Autoregulation refers to the automatic adjustment of blood flow to supply the required oxygen and glucose and remove waste, in proportion to the tissue's requirement at any instant of time. For the brain, cerebral autoregulation is an active process by which cerebral blood flow is controlled at an approximately steady level despite changes in the arterial blood pressure. Robust assessment of the cerebral autoregulation by a model that characterizes this system has been the goal of many studies, searching for techniques that can be used in clinical scenarios to detect potentially dangerous impairment of control. Multiple input, single output (MISO) models can be used to assess autoregulation, and system parameters can be estimated from spontaneous beat-to-beat variations in arterial blood pressure (ABP) and breath-by-breath end-tidal carbon dioxide (P(ETCO2)) as inputs, and cerebral blood flow velocity (CBFV) as the output. In this study a non-linear, multivariate approach, based on Volterra-type kernel estimation models is employed. The results are compared with linear models as well as nonlinear single-input single-output (SISO) models. The normalized mean squared error was used as the criteria of performance of each model in assessing cerebral autoregulation. Our simulation results indicate that for relatively short signals (around 300 sec), nonlinear, multiple-input models based on Volterra systems performed best, though the benefit varied considerably between subjects. When using a fixed model for all recordings, a linear SISO model with ABP as input provided the smallest average modeling error.

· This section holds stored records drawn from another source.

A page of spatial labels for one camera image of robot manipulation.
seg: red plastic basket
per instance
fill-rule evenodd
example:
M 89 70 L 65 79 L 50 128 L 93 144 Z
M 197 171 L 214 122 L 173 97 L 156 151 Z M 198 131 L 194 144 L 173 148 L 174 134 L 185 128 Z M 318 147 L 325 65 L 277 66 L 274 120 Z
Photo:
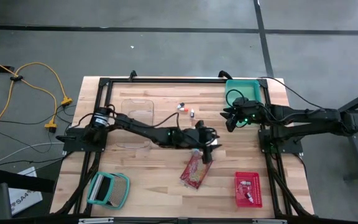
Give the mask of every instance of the red plastic basket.
M 242 181 L 250 182 L 250 185 L 242 185 Z M 256 172 L 236 172 L 234 175 L 234 189 L 236 191 L 236 204 L 238 207 L 262 208 L 262 196 L 260 192 L 259 174 Z M 247 197 L 249 192 L 254 202 Z

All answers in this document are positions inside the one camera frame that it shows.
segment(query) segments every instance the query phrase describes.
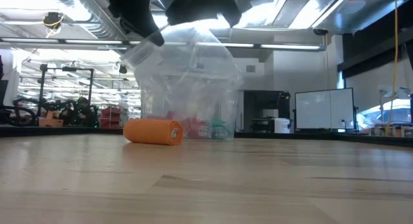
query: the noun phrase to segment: green object
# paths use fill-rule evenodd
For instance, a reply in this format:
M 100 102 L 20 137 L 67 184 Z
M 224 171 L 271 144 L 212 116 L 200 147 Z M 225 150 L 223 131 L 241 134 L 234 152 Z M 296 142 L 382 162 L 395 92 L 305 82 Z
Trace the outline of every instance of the green object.
M 231 135 L 231 131 L 225 125 L 225 122 L 220 119 L 213 119 L 212 124 L 212 139 L 227 139 Z

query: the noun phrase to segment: plastic bag
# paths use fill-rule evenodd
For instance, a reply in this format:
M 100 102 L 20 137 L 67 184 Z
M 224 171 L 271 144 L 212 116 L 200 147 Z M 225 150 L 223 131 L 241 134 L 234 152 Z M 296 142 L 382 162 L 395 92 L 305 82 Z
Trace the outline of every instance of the plastic bag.
M 231 53 L 196 23 L 162 35 L 163 46 L 146 39 L 122 57 L 135 70 L 142 118 L 179 121 L 187 139 L 232 139 L 242 78 Z

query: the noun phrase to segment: yellow cable
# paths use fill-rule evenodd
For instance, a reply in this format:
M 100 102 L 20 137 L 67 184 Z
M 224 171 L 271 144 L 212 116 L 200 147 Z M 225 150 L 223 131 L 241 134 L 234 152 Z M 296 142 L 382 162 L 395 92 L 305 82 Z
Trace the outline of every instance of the yellow cable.
M 46 38 L 49 38 L 50 36 L 53 35 L 54 30 L 56 29 L 56 27 L 57 27 L 57 25 L 55 25 L 55 26 L 53 27 L 53 29 L 47 34 Z
M 391 101 L 391 106 L 390 106 L 390 119 L 388 120 L 388 127 L 390 127 L 390 124 L 393 119 L 393 100 L 396 97 L 396 80 L 397 80 L 397 75 L 398 75 L 398 58 L 399 58 L 399 21 L 398 21 L 398 0 L 394 0 L 395 4 L 395 9 L 394 9 L 394 38 L 396 40 L 395 42 L 395 47 L 396 47 L 396 53 L 394 55 L 394 74 L 393 74 L 393 95 L 392 95 L 392 101 Z
M 43 16 L 43 24 L 44 24 L 45 26 L 55 26 L 55 25 L 58 25 L 59 23 L 61 23 L 61 22 L 63 21 L 63 18 L 65 18 L 64 15 L 63 15 L 62 18 L 61 18 L 60 20 L 58 20 L 57 22 L 55 22 L 55 23 L 53 23 L 53 24 L 46 24 L 46 23 L 45 23 L 46 17 Z

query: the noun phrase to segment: cable
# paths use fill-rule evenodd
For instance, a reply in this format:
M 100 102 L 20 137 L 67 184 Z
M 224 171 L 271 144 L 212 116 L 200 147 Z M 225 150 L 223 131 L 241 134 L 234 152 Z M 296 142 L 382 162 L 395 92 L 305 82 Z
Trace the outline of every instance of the cable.
M 330 72 L 329 72 L 329 67 L 328 67 L 328 50 L 327 50 L 327 46 L 328 46 L 328 37 L 327 35 L 323 36 L 323 44 L 326 46 L 326 50 L 324 53 L 324 59 L 323 59 L 323 64 L 324 64 L 324 69 L 325 69 L 325 90 L 327 90 L 330 86 L 329 86 L 329 81 L 330 81 Z
M 397 81 L 397 75 L 398 75 L 398 58 L 399 58 L 399 13 L 398 13 L 398 0 L 394 0 L 395 4 L 395 9 L 394 9 L 394 38 L 395 38 L 395 47 L 396 47 L 396 53 L 394 54 L 394 74 L 393 74 L 393 95 L 392 95 L 392 101 L 390 105 L 390 119 L 388 120 L 388 125 L 387 127 L 390 127 L 390 124 L 393 119 L 393 100 L 396 98 L 396 81 Z
M 46 28 L 46 34 L 48 34 L 49 36 L 54 36 L 56 34 L 59 34 L 61 30 L 62 28 L 58 28 L 56 31 Z
M 43 16 L 43 24 L 44 24 L 45 26 L 54 26 L 54 27 L 56 27 L 58 24 L 60 24 L 60 23 L 63 21 L 64 18 L 65 18 L 65 15 L 63 15 L 62 18 L 61 18 L 60 20 L 56 21 L 55 23 L 46 24 L 46 23 L 45 23 L 46 16 Z

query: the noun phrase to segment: whiteboard
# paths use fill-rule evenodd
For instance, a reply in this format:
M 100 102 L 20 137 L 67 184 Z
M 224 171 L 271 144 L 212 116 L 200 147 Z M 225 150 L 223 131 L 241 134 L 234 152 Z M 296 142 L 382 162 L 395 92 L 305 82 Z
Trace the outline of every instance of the whiteboard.
M 353 106 L 351 88 L 297 93 L 296 128 L 353 129 Z
M 337 129 L 354 128 L 353 90 L 339 89 L 330 91 L 331 127 Z

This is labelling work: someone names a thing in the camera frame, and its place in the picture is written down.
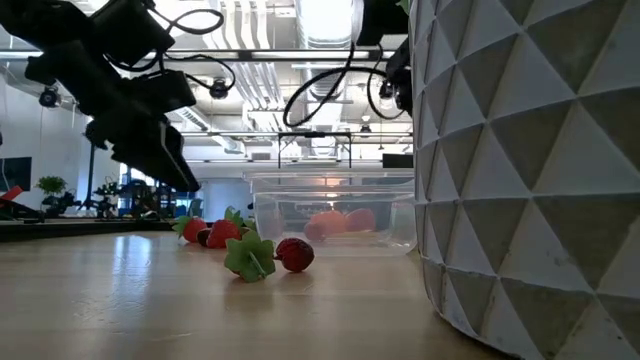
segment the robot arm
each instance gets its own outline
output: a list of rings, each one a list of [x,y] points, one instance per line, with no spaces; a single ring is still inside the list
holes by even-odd
[[[147,12],[151,0],[110,0],[91,17],[67,1],[0,0],[0,25],[42,51],[26,77],[65,86],[94,121],[85,136],[112,158],[178,191],[199,185],[182,157],[184,139],[164,115],[195,105],[184,73],[164,70],[124,79],[110,62],[133,66],[174,39]]]

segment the clear plastic container
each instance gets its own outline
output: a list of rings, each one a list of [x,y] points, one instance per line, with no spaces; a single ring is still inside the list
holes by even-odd
[[[258,233],[295,237],[317,255],[404,255],[416,243],[414,173],[407,170],[279,170],[245,173]]]

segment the ceiling
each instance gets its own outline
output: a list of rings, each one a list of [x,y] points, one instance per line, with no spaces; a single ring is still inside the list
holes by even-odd
[[[106,0],[73,0],[76,5],[81,8],[86,13],[91,13],[95,6],[99,6],[100,3],[104,3]],[[180,6],[180,9],[187,8],[203,8],[209,7],[207,4],[208,0],[156,0],[158,4],[158,9],[160,12],[163,12],[167,17],[172,18],[180,15],[183,11],[169,11],[167,9],[174,9],[176,6]],[[222,8],[223,13],[225,13],[226,4],[229,1],[225,2],[223,5],[225,7]],[[252,15],[252,31],[253,31],[253,40],[257,44],[257,35],[256,35],[256,15],[255,15],[255,3],[254,0],[251,0],[253,15]],[[237,37],[240,38],[241,34],[241,26],[240,23],[242,21],[242,14],[240,11],[240,5],[236,1],[236,29],[235,33]],[[295,7],[294,0],[268,0],[267,1],[267,34],[268,40],[271,48],[273,49],[298,49],[299,48],[299,39],[298,39],[298,31],[297,31],[297,20],[295,17]],[[395,48],[403,41],[402,37],[389,37],[383,40],[382,45],[385,50],[395,50]],[[32,49],[32,47],[19,40],[8,36],[8,34],[4,33],[2,29],[0,29],[0,49]],[[178,50],[201,50],[208,49],[205,40],[203,40],[202,36],[195,36],[190,34],[182,34],[176,37],[176,44],[172,49]],[[374,63],[369,62],[359,62],[359,65],[373,67]],[[6,63],[8,65],[7,68],[0,68],[7,75],[7,82],[13,86],[19,87],[24,91],[28,91],[34,94],[38,94],[42,90],[42,86],[33,82],[30,82],[24,78],[22,75],[24,72],[24,62],[10,62]],[[277,75],[277,84],[267,83],[259,81],[259,85],[261,87],[270,86],[278,86],[282,92],[285,102],[289,100],[291,95],[301,86],[304,82],[304,70],[300,70],[300,67],[304,66],[303,63],[293,63],[293,62],[276,62],[274,63],[275,73]],[[191,75],[194,75],[204,81],[211,82],[214,77],[224,77],[225,72],[222,67],[216,63],[211,62],[168,62],[166,64],[167,68],[178,69],[185,71]],[[383,125],[379,125],[379,118],[373,113],[371,110],[367,98],[366,98],[366,83],[368,80],[368,76],[366,74],[349,74],[345,78],[345,96],[344,100],[341,101],[343,103],[342,111],[339,113],[340,117],[340,129],[350,130],[350,131],[359,131],[361,125],[363,124],[363,116],[369,116],[369,123],[375,124],[372,126],[372,130],[375,131],[388,131],[388,132],[411,132],[412,129],[412,120],[407,115],[402,115],[399,119],[395,121],[384,121]],[[374,86],[372,88],[372,93],[374,95],[374,99],[378,101],[377,89],[378,89],[378,81],[379,79],[374,79]],[[198,87],[194,84],[192,87],[194,90],[194,94],[197,98],[197,105],[195,106],[196,111],[201,115],[206,117],[206,121],[212,126],[213,129],[219,131],[232,130],[232,131],[246,131],[246,130],[259,130],[259,129],[251,129],[247,125],[246,122],[243,121],[243,106],[245,105],[245,100],[240,96],[240,93],[236,89],[232,89],[229,93],[229,96],[224,100],[214,100],[209,94],[208,90],[202,87]],[[297,106],[294,106],[294,112],[292,113],[292,117],[295,119],[296,117],[300,117],[302,115],[302,109],[304,109],[304,105],[300,103]],[[397,109],[391,108],[388,110],[384,110],[383,112],[388,113],[389,115],[396,114]],[[183,120],[179,117],[171,116],[170,119],[174,122],[174,126],[176,126],[181,131],[197,131],[199,130],[195,125],[190,122]],[[406,139],[401,138],[385,138],[385,142],[387,143],[395,143],[402,142]],[[360,139],[357,141],[362,142],[371,142],[371,139],[365,140]],[[189,139],[187,138],[187,145],[191,146],[216,146],[215,142],[204,142],[203,140]]]

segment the table surface
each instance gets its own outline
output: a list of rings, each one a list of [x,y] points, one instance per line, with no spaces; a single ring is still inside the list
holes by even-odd
[[[0,244],[2,359],[502,359],[431,308],[416,257],[246,284],[170,233]]]

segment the geometric patterned planter
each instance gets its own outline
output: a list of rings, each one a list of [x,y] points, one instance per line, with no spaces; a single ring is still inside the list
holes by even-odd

自动调节是指血流的自动调整,以供应所需的氧气和葡萄糖并清除废物,其与组织在任何时刻的需求成比例。对于大脑而言,脑自动调节是一个主动过程,通过该过程,尽管动脉血压发生变化,脑血流量仍能维持在大致稳定的水平。许多研究的目标是通过表征该系统的模型对脑自动调节进行可靠评估,寻找可用于临床场景以检测潜在危险的控制功能损害的技术。多输入单输出(MISO)模型可用于评估自动调节,系统参数可根据动脉血压(ABP)的逐搏自发变化和呼气末二氧化碳(P(ETCO2))的逐次呼吸变化作为输入,以及脑血流速度(CBFV)作为输出进行估计。在本研究中,采用了基于Volterra型核估计模型的非线性多变量方法。将结果与线性模型以及非线性单输入单输出(SISO)模型进行比较。归一化均方误差用作每个模型评估脑自动调节性能的标准。我们的模拟结果表明,对于相对较短的信号(约300秒),基于Volterra系统的非线性多输入模型表现最佳,尽管个体之间的益处差异很大。当对所有记录使用固定模型时,以ABP作为输入的线性SISO模型提供了最小的平均建模误差。